HEN TICA - del Libro "Narsiza y otros cuentos"
Se sentó en la
roca que lo aguardaba hermética, desde hacía siglos, pacientemente esculpida
con los susurros de la historia. Era la hora exacta, el cansancio justo, la
memoria necesaria y la lucha prevista. Hen Tica enjugó el sudor de su frente
con el poncho de vicuña, y escondió la mirada entre las palmas de sus
agrietadas y sufridas manos de hombre
aguerrido.
Llevaba siete días de incansable caminata. Soportando los embates de los
vientos, la inclemencia del sol (el mismo que lo venía guiando para evitar que
se pierda y regresara por los mismos senderos). Hen Tica se sentía fuerte en su
misión. No quería siquiera mirar para atrás y llegar a añorar lo que dejaba en
su pasado. Su pueblo ya no era más su pueblo. Su familia ya no era más su
familia. En el camino se iba buscando a sí mismo y lo acechaba la convicción de
que una vida nueva bien valía el sacrificio. Lo había visto en las aves que
merodeaban su cueva. Se lo habían dejado entrever en las vigilias sus maestros.
Hen Tica era
conciente de que su búsqueda era también una huida. Iba en pos de su futuro
escapando de las injusticias y las atrocidades de su pueblo. Nunca más
admitiría que su vida quede en manos de aquellos que lo consideraban un ser
inferior. Sentado en la roca, abrió los ojos y los elevó a la estrella
interrogando por su presente. Atrás habían quedado dos aldeas con sus habitantes generosos y
comprensivos. Sus sueños le avisaban que aún restaban piedras por transitar,
senderos por ascender y arroyos por beber.
El cóndor le
enseñó los pasos necesarios para acceder a la cima de Los Gigantes. Tres días y
tres noches fueron necesarios para que Hen Tica arribara exhausto a la roca más
alta, desde la que se le permitía, no sólo contemplar la tierra que había dejado
atrás con sus ideales, sino también toda la extensión de pampas y cumbres que le quedaba por delante. Pidió permiso a
las nubes y a las sierras, y bebió del manantial de la roca más elevada. Pidió
permiso a las sierras y a la tierra, y comió de las fresas silvestres en las
cercanías del arroyo que formaba el manantial. Se ubicó en una cueva custodiada
por tres rocas bien dispuestas, se arropó con el poncho, y se entregó a la noche y a sus mundos, con los ojos bien
cerrados y la esperanza bien despierta.
Al amanecer,
el olor a peperina y a burro que se esparcía con el rocío, junto con el canto
de los siete colores que parecía saludarlo, dieron a Hen Tica un
despertar cálido. En el sueño los maestros le dieron la señal y supo distinguir
en ella la cercanía de su destino. Se incorporó para ir movilizando los huesos
y los músculos al tiempo que agradecía el nuevo día, mirando al cielo,
agradeciéndole al sol y a la luna. En la danza de los peces que lo saludaron al
momento de beber en el arroyo, vio el camino a seguir durante los siguientes
días. Se paró en la cima, de espaldas al sol, y recorrió con la vista las
tierras que le eran conocidas desde siempre.

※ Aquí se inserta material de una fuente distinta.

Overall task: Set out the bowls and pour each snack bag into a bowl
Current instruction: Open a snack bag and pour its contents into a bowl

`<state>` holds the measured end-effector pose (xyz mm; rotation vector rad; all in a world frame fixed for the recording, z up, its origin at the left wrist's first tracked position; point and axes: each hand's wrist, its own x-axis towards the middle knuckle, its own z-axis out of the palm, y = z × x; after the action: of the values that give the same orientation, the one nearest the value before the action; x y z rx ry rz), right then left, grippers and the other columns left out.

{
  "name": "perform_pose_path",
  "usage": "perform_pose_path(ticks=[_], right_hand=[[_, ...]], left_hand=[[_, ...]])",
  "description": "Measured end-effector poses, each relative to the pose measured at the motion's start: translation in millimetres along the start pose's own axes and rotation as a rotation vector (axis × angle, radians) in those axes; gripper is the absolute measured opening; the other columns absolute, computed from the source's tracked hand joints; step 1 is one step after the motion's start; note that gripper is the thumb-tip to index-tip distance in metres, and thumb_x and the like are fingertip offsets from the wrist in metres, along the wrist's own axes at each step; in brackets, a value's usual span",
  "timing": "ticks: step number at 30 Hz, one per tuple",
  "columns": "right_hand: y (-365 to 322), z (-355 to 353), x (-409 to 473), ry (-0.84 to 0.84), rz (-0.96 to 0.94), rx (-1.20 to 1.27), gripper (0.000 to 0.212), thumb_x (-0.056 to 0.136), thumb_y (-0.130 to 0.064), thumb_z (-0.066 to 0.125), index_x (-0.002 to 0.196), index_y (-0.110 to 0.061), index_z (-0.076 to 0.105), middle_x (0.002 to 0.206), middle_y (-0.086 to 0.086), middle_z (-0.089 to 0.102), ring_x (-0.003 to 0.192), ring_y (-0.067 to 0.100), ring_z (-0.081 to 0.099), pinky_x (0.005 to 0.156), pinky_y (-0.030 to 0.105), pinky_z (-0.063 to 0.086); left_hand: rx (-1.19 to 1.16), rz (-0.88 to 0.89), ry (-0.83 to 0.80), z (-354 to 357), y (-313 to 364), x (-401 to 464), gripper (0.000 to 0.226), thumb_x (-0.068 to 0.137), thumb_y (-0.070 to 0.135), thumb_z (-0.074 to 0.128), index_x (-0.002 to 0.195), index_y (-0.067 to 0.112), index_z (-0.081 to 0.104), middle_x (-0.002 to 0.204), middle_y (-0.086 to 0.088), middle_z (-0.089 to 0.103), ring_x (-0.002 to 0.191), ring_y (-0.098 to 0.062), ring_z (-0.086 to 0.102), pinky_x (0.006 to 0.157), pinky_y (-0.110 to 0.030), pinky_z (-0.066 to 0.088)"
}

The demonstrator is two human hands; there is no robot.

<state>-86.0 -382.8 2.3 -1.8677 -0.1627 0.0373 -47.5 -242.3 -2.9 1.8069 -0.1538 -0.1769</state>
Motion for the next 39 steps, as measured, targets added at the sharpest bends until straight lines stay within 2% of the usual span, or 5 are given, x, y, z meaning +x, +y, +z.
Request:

Con la plena certeza de que era la
última vez que las vería, dio media vuelta, hizo su reverencia al sol, y se
aventuró a lo desconocido.
Tres meses
recorrió los senderos de las sierras. Su mirada iba siendo cada vez menos
íntima, su voz cada vez más fuerte. Los nuevos paisajes le hablaban de la
grandeza que había en toda la creación al mismo tiempo que le señalaban lo
pequeño que somos dentro de todo lo pequeño. En los sueños los maestros le
decían que la próxima sería la última, la más difícil, la más solitaria. La
tranquilidad con la que desafió el último peñasco era un símbolo de las respuestas
que fue incorporando.
Cuando por
fin, se sentó en la cima, se despojó de su poncho, y con el corazón henchido de
alegría no podía creer lo que sus ojos veían. A lo lejos divisó en el valle su butus*. Elevó la vista a los cielos y agradeció. Cerró
los ojos al mundo, y agradeció. Sereno, emprendió el descenso a su morada,
aquella de la que huyó, la que tanto anhelaba.